*** Data for review Section Begins ***
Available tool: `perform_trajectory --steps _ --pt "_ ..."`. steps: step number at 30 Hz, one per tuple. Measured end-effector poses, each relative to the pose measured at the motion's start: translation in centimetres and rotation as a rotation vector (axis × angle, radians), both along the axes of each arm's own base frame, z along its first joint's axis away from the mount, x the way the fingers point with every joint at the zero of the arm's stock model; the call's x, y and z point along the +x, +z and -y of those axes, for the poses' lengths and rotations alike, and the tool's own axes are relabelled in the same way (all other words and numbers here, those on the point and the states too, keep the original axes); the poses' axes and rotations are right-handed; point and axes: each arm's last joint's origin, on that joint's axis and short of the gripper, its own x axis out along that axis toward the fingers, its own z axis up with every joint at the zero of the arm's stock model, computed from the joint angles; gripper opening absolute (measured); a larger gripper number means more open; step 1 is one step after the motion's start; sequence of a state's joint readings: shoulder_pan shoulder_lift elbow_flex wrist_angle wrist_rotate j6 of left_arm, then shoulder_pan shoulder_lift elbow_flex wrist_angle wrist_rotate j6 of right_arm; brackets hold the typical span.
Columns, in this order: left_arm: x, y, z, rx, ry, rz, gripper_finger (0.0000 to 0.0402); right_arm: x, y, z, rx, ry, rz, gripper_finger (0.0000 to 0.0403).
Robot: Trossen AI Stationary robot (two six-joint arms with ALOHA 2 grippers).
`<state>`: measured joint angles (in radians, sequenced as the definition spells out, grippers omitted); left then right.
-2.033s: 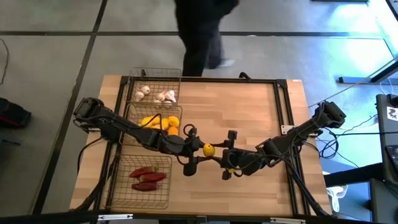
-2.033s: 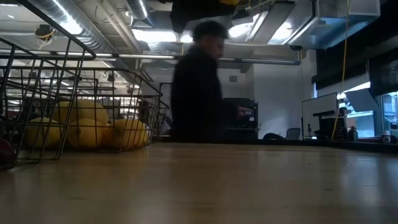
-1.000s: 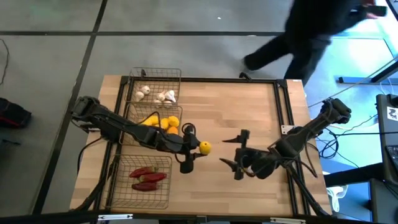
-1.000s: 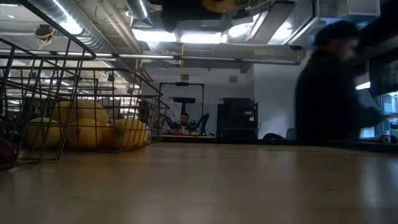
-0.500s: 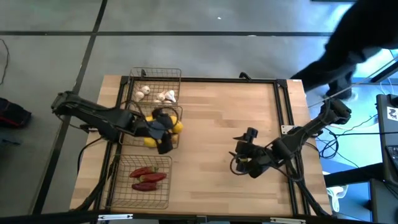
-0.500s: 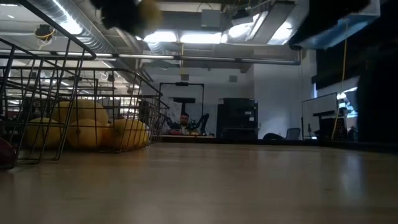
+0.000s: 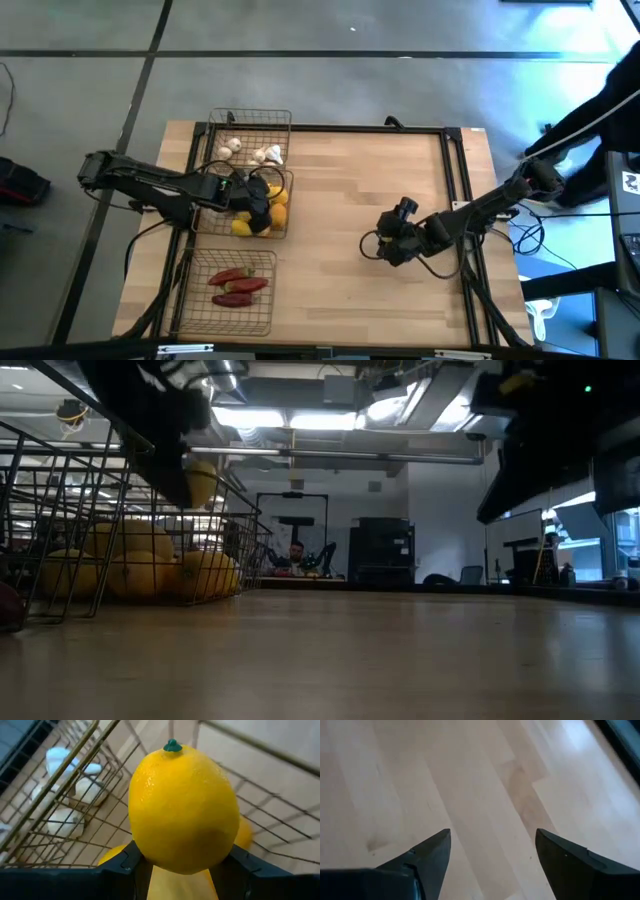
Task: Sort produce into baskets
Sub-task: Put the lemon in the middle wire basket
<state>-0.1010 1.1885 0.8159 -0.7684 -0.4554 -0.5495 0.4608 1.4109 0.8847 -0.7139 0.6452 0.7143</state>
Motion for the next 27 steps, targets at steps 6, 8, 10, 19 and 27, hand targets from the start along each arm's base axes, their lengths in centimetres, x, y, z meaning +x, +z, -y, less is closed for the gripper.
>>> perform_trajectory --steps 6,8,10,19,27 --pt "-0.5 -2.1 -0.9 -0.07 0.039 -0.019 0.0159 0.0 -0.7 0.3 0.021 -0.006 0.003 0.0285" --pt "-0.8 -2.6 -0.9 -0.084 0.061 -0.034 0.0159 0.0 -0.7 0.3 0.02 -0.005 0.002 0.0285" --pt "-0.9 -2.9 -1.0 -0.087 0.069 -0.04 0.016 0.0 -0.7 0.3 0.021 -0.004 0.003 0.0285" --pt "-1.2 -3.4 -1.6 -0.111 0.147 -0.04 0.0168 0.0 -0.7 0.2 0.021 -0.004 0.004 0.0285" --pt "-1.3 -3.4 -2.2 -0.152 0.137 -0.048 0.0225 0.0 -0.7 0.2 0.019 0.0 0.003 0.0285"
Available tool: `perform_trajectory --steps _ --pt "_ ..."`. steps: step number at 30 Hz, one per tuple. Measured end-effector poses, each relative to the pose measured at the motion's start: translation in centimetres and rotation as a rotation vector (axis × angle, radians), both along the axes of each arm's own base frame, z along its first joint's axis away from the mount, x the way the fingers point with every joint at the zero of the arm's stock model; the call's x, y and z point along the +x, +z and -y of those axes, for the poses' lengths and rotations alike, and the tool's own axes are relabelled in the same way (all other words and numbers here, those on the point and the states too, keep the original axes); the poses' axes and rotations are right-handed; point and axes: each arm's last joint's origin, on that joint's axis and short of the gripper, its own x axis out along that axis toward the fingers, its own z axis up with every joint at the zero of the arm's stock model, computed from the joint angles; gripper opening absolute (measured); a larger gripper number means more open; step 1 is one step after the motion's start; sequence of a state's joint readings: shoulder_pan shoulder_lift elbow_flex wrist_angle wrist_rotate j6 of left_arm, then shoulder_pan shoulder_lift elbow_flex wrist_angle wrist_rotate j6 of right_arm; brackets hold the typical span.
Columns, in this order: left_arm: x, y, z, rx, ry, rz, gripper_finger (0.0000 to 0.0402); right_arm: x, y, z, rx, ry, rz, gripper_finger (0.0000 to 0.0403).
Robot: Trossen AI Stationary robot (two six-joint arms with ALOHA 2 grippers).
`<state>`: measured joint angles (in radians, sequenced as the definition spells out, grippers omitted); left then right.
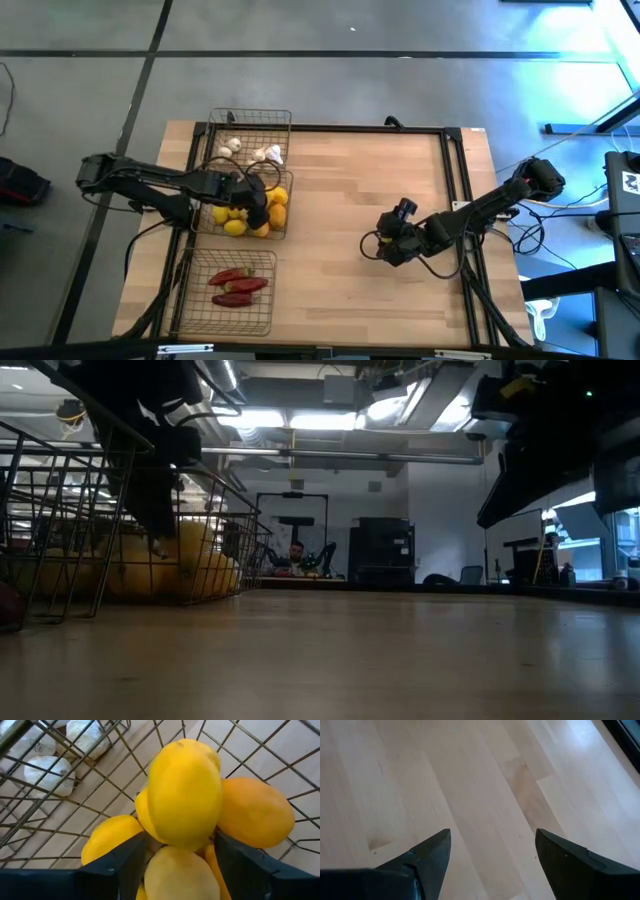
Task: Sort produce into baskets
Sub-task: Put the lemon in the middle wire basket, then return to Home Position
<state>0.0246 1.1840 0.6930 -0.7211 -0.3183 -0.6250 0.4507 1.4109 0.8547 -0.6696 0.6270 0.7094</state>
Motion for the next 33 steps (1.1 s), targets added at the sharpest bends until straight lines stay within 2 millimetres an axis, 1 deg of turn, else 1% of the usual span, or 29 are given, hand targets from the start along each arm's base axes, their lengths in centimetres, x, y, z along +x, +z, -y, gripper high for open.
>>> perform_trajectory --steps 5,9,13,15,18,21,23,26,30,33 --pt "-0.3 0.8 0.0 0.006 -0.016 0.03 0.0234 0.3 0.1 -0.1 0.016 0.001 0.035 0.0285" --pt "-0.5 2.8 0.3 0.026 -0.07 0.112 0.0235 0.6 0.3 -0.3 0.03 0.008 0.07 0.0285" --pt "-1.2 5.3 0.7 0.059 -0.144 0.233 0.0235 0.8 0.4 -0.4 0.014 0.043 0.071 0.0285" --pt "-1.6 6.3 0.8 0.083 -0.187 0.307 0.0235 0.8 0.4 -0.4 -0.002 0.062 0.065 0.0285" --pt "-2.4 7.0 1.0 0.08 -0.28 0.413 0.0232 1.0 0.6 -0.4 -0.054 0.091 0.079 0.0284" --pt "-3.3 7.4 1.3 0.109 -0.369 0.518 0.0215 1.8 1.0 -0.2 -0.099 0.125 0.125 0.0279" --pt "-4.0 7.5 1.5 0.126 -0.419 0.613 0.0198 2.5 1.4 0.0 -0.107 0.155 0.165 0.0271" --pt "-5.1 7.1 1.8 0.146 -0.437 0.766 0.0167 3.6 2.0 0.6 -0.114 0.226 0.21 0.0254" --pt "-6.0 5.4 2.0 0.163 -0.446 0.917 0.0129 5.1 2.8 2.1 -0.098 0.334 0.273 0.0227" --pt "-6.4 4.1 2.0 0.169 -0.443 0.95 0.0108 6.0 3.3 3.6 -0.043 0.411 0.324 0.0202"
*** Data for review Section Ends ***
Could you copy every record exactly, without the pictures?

* _Response to this task_:
Available tool: `perform_trajectory --steps _ --pt "_ ..."`. steps: step number at 30 Hz, one per tuple. Measured end-effector poses, each relative to the pose measured at the motion's start: translation in centimetres and rotation as a rotation vector (axis × angle, radians), both along the axes of each arm's own base frame, z along its first joint's axis away from the mount, x the way the fingers point with every joint at the zero of the arm's stock model; the call's x, y and z point along the +x, +z and -y of those axes, for the poses' lengths and rotations alike, and the tool's own axes are relabelled in the same way (all other words and numbers here, those on the point and the states too, keep the original axes); the poses' axes and rotations are right-handed; point and axes: each arm's last joint's origin, on that joint's axis and short of the gripper, its own x axis out along that axis toward the fingers, its own z axis up with every joint at the zero of the arm's stock model, computed from the joint angles; gripper opening absolute (measured); a larger gripper number means more open; step 1 is one step after the motion's start; sequence of a state's joint readings: shoulder_pan shoulder_lift elbow_flex wrist_angle wrist_rotate j6 of left_arm, then shoulder_pan shoulder_lift elbow_flex wrist_angle wrist_rotate j6 of right_arm; brackets hold the typical span.
Columns, in this order: left_arm: x, y, z, rx, ry, rz, gripper_finger (0.0000 to 0.0402); right_arm: x, y, z, rx, ry, rz, gripper_finger (0.0000 to 0.0403).
Robot: Trossen AI Stationary robot (two six-joint arms with ALOHA 2 grippers).
`<state>`: measured joint angles (in radians, sequenced as the definition spells out, grippers omitted); left then right.
-2.033s: 
-2.033s: 
-1.000s: 
-1.000s: 
-0.500s: 
-0.500s: 
+0.000s: 
Task: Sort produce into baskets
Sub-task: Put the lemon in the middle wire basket
<state>-0.1010 1.1885 0.8159 -0.7684 -0.4554 -0.5495 0.4608 1.4109 0.8847 -0.7139 0.6452 0.7143</state>
Motion for the next 27 steps, targets at steps 6, 8, 10, 19 and 27, hand targets from the start along each arm's base axes, their lengths in centimetres, x, y, z meaning +x, +z, -y, less is closed for the gripper.
>>> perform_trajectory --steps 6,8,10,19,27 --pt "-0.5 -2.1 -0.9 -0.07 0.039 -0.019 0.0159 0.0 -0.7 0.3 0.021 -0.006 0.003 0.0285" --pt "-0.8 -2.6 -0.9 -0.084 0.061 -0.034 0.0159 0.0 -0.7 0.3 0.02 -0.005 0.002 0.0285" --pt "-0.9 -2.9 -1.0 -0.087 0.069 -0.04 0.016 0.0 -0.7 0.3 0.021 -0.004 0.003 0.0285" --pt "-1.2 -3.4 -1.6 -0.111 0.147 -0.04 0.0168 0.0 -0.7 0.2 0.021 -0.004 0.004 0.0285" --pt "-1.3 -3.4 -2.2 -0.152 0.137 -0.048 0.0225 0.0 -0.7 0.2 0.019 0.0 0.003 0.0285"
Available tool: `perform_trajectory --steps _ --pt "_ ..."`. steps: step number at 30 Hz, one per tuple. Measured end-effector poses, each relative to the pose measured at the motion's start: translation in centimetres and rotation as a rotation vector (axis × angle, radians), both along the axes of each arm's own base frame, z along its first joint's axis away from the mount, x the way the fingers point with every joint at the zero of the arm's stock model; the call's x, y and z point along the +x, +z and -y of those axes, for the poses' lengths and rotations alike, and the tool's own axes are relabelled in the same way (all other words and numbers here, those on the point and the states too, keep the original axes); the poses' axes and rotations are right-handed; point and axes: each arm's last joint's origin, on that joint's axis and short of the gripper, its own x axis out along that axis toward the fingers, its own z axis up with every joint at the zero of the arm's stock model, computed from the joint angles; gripper opening absolute (measured); a larger gripper number means more open; step 1 is one step after the motion's start; sequence of a state's joint readings: shoulder_pan shoulder_lift elbow_flex wrist_angle wrist_rotate j6 of left_arm, then shoulder_pan shoulder_lift elbow_flex wrist_angle wrist_rotate j6 of right_arm; brackets hold the typical span.
Columns, in this order: left_arm: x, y, z, rx, ry, rz, gripper_finger (0.0000 to 0.0402); right_arm: x, y, z, rx, ry, rz, gripper_finger (0.0000 to 0.0403).
Robot: Trossen AI Stationary robot (two six-joint arms with ALOHA 2 grippers).
`<state>`: measured joint angles (in radians, sequenced as the definition spells out, grippers omitted); left then right.
Task: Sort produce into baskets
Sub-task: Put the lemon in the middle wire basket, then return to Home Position
<state>0.0246 1.1840 0.6930 -0.7211 -0.3183 -0.6250 0.4507 1.4109 0.8547 -0.6696 0.6270 0.7094</state>
Motion for the next 33 steps (1.1 s), targets added at the sharpest bends until straight lines stay within 2 millimetres an axis, 1 deg of turn, else 1% of the usual span, or 29 are given, hand targets from the start along each arm's base axes, their lengths in centimetres, x, y, z along +x, +z, -y, gripper high for open.
>>> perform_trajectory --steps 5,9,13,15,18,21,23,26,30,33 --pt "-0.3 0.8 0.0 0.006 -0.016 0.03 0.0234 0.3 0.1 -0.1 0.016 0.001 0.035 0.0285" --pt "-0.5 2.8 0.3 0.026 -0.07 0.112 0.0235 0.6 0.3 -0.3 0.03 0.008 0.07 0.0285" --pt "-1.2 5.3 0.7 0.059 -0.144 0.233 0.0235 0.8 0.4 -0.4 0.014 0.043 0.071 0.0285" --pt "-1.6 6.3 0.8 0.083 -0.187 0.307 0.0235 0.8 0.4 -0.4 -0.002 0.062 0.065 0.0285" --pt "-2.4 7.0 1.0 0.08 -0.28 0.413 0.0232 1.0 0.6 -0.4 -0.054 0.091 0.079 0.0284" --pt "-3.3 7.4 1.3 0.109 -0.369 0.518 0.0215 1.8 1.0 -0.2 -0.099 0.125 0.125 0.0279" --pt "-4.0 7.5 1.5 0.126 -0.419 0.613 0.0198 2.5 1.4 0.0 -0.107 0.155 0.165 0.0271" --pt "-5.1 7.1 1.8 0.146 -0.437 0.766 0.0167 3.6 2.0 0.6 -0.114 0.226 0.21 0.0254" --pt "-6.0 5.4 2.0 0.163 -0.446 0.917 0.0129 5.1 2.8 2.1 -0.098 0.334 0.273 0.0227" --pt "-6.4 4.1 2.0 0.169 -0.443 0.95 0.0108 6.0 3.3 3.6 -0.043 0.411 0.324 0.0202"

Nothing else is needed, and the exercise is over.